▶ **What the exercise asks**
Below are some records. Return exactly the lines from the one containing "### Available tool" through the one containing "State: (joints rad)", both included, and only those.

[[ Exercise data, beginning ]]

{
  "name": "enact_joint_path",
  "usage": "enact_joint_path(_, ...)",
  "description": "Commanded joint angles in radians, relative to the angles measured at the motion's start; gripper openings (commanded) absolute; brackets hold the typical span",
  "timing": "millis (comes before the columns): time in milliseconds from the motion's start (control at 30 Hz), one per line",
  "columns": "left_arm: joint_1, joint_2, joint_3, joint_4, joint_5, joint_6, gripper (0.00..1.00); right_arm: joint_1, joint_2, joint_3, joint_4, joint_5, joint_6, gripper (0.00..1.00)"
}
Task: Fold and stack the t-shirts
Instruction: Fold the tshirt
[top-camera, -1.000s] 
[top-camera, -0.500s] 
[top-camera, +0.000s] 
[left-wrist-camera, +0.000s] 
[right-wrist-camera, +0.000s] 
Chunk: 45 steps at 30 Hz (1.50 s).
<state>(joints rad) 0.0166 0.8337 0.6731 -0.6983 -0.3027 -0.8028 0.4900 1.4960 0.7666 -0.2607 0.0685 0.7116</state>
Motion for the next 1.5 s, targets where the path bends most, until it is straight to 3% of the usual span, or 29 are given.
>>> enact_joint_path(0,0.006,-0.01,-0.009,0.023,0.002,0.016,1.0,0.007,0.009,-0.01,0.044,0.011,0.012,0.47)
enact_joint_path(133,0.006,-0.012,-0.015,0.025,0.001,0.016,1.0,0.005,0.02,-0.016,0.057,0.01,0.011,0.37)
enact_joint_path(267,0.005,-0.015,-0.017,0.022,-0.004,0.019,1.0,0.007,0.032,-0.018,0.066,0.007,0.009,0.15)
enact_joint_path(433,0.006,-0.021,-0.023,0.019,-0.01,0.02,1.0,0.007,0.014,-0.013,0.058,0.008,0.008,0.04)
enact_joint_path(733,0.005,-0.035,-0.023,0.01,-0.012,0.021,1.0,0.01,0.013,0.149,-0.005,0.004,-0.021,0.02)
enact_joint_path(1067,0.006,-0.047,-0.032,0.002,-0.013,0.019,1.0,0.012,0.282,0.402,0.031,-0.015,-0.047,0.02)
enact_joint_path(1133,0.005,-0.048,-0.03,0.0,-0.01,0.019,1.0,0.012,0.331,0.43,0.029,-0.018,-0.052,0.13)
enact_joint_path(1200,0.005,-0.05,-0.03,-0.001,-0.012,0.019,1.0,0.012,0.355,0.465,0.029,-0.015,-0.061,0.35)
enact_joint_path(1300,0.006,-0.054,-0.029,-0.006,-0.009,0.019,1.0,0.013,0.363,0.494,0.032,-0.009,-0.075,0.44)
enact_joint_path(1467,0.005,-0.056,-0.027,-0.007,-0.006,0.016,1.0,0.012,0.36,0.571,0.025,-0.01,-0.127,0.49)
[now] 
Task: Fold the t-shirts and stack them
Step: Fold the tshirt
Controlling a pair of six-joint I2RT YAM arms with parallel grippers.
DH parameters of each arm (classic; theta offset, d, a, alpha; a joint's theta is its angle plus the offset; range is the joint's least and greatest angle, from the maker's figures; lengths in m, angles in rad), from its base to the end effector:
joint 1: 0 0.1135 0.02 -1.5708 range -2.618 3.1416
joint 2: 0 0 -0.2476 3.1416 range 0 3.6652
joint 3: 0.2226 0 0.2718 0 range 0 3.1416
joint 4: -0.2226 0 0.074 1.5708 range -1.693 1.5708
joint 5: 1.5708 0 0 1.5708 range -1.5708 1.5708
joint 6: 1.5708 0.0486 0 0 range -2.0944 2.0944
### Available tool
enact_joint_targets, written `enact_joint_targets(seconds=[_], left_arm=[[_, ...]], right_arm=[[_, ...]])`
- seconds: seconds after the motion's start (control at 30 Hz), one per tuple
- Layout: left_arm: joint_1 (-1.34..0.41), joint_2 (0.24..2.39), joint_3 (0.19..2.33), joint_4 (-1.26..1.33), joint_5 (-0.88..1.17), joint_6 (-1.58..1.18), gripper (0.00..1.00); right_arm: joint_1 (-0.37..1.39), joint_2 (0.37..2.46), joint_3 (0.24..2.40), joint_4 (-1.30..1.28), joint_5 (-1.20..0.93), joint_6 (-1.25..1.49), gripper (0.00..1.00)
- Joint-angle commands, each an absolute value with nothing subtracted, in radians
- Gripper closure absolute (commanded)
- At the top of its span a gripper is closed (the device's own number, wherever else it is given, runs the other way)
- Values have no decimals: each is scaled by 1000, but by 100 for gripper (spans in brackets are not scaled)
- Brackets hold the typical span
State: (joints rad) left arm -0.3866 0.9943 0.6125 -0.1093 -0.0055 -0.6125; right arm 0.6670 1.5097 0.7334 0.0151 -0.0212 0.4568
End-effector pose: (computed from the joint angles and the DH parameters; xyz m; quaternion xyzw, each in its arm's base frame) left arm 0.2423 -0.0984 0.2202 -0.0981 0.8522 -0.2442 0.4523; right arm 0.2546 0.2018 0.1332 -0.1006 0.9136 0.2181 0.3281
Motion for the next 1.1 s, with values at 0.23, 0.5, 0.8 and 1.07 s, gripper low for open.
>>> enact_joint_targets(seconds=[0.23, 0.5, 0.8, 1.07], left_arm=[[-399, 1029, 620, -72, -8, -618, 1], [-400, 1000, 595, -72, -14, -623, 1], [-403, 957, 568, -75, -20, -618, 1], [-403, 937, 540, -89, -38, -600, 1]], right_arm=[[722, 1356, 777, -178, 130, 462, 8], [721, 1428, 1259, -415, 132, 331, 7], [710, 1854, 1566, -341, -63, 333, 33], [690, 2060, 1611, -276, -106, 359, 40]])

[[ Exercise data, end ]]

▶ **Solution for this problem**
### Available tool
enact_joint_targets, written `enact_joint_targets(seconds=[_], left_arm=[[_, ...]], right_arm=[[_, ...]])`
- seconds: seconds after the motion's start (control at 30 Hz), one per tuple
- Layout: left_arm: joint_1 (-1.34..0.41), joint_2 (0.24..2.39), joint_3 (0.19..2.33), joint_4 (-1.26..1.33), joint_5 (-0.88..1.17), joint_6 (-1.58..1.18), gripper (0.00..1.00); right_arm: joint_1 (-0.37..1.39), joint_2 (0.37..2.46), joint_3 (0.24..2.40), joint_4 (-1.30..1.28), joint_5 (-1.20..0.93), joint_6 (-1.25..1.49), gripper (0.00..1.00)
- Joint-angle commands, each an absolute value with nothing subtracted, in radians
- Gripper closure absolute (commanded)
- At the top of its span a gripper is closed (the device's own number, wherever else it is given, runs the other way)
- Values have no decimals: each is scaled by 1000, but by 100 for gripper (spans in brackets are not scaled)
- Brackets hold the typical span
State: (joints rad) left arm -0.3866 0.9943 0.6125 -0.1093 -0.0055 -0.6125; right arm 0.6670 1.5097 0.7334 0.0151 -0.0212 0.4568

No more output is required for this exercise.